Posterior distributions of the six random-effects which capture the effect of arboreality on swimming mode. Abbreviations are “alt” for back legs moving in an alternating fashion, “sim” for back legs moving in a simultaneous fashion, and “both” for both types of movements. Each row groups forward and reverse transitions. The shape of the posterior distributions is strongly indicative of parameters which have been shrunk out of the model via the Bayesian bridge prior, and all posterior sign probabilities are less than 0.57.

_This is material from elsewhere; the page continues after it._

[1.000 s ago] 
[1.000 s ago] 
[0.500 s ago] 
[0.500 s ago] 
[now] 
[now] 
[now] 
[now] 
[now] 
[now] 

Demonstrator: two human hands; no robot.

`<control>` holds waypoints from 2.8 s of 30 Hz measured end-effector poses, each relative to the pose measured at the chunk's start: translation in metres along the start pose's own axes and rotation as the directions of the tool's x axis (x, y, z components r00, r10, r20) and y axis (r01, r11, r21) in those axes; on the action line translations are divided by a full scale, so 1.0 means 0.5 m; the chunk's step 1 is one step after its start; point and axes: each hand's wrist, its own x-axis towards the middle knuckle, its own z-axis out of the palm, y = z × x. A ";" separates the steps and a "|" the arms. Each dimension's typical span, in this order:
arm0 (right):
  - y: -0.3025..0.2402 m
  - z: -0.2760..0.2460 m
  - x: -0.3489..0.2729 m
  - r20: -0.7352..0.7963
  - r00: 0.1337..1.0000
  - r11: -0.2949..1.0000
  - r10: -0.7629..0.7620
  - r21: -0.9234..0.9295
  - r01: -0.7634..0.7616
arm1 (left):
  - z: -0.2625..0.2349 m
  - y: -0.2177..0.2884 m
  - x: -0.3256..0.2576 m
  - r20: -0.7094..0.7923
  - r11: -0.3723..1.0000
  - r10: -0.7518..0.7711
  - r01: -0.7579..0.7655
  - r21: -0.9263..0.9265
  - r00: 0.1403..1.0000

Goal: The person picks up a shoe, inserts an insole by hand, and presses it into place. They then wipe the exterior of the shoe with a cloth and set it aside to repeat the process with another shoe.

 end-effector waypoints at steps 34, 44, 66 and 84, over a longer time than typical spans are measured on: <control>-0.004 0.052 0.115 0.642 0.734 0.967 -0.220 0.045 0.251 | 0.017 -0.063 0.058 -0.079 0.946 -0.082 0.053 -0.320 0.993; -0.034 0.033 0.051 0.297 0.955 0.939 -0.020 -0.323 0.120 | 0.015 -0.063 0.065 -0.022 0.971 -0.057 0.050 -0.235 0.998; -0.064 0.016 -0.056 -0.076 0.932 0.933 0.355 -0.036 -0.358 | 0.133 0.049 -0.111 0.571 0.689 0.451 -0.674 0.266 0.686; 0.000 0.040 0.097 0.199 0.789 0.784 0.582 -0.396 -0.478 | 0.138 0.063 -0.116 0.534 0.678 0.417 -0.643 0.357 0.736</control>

Performance gains from gradients

For inferring random-effects in nucleotide substitution models, we find a notable improvement in efficiency using HMC with our approximate gradients over using standard random-walk MH-MCMC. For our measure of efficiency, we consider the number of effectively independent samples taken per second (ESS/s). This measure incorporates both the increased ability of HMC to move through parameter space, as well as the increased cost per MCMC move required for repeated evaluation of the gradient. We track the efficiency separately for each random-effect (that is, we use the univariate ESS), and we consider two summaries of efficiency gains from HMC. As an overall measure of efficiency increase, we consider the parameterwise average increase in the efficiency. However, as analyses are constrained by waiting for the slowest-mixing parameter to achieve a sufficiently large ESS, we also consider the improvement in the minimum ESS (regardless of which parameter is slowest-mixing). When applied to nucleotide models (HKY+RE) to infer the tree from sequence data, we observe an average parameterwise increase in efficiency of 6.6-fold, and an increase in the minimum efficiency of 14.8-fold (Fig. 6). For the larger state-space of the flu phylogeographic example (14 discrete areas), where we average across a set of posterior samples of the tree from the original study, we find an average parameterwise increase in efficiency of 20.2-fold and an increase in minimum efficiency of 33.6-fold (Fig. 6). Timing was done on a MacBook Pro with an 8-core CPU M1 Pro chip and 32 GB of memory.

Figure 6.

Efficiency, in effective samples per second (ESS/s), of HMC versus MH-MCMC for inferring the random-effects substitution models for both the 12 random-effects in an HKY+RE model and the 182 random-effects in the flu discrete phylogeographic analysis. Both datasets show markedly improved estimation efficiency as a result of employing HMC with approximate gradients.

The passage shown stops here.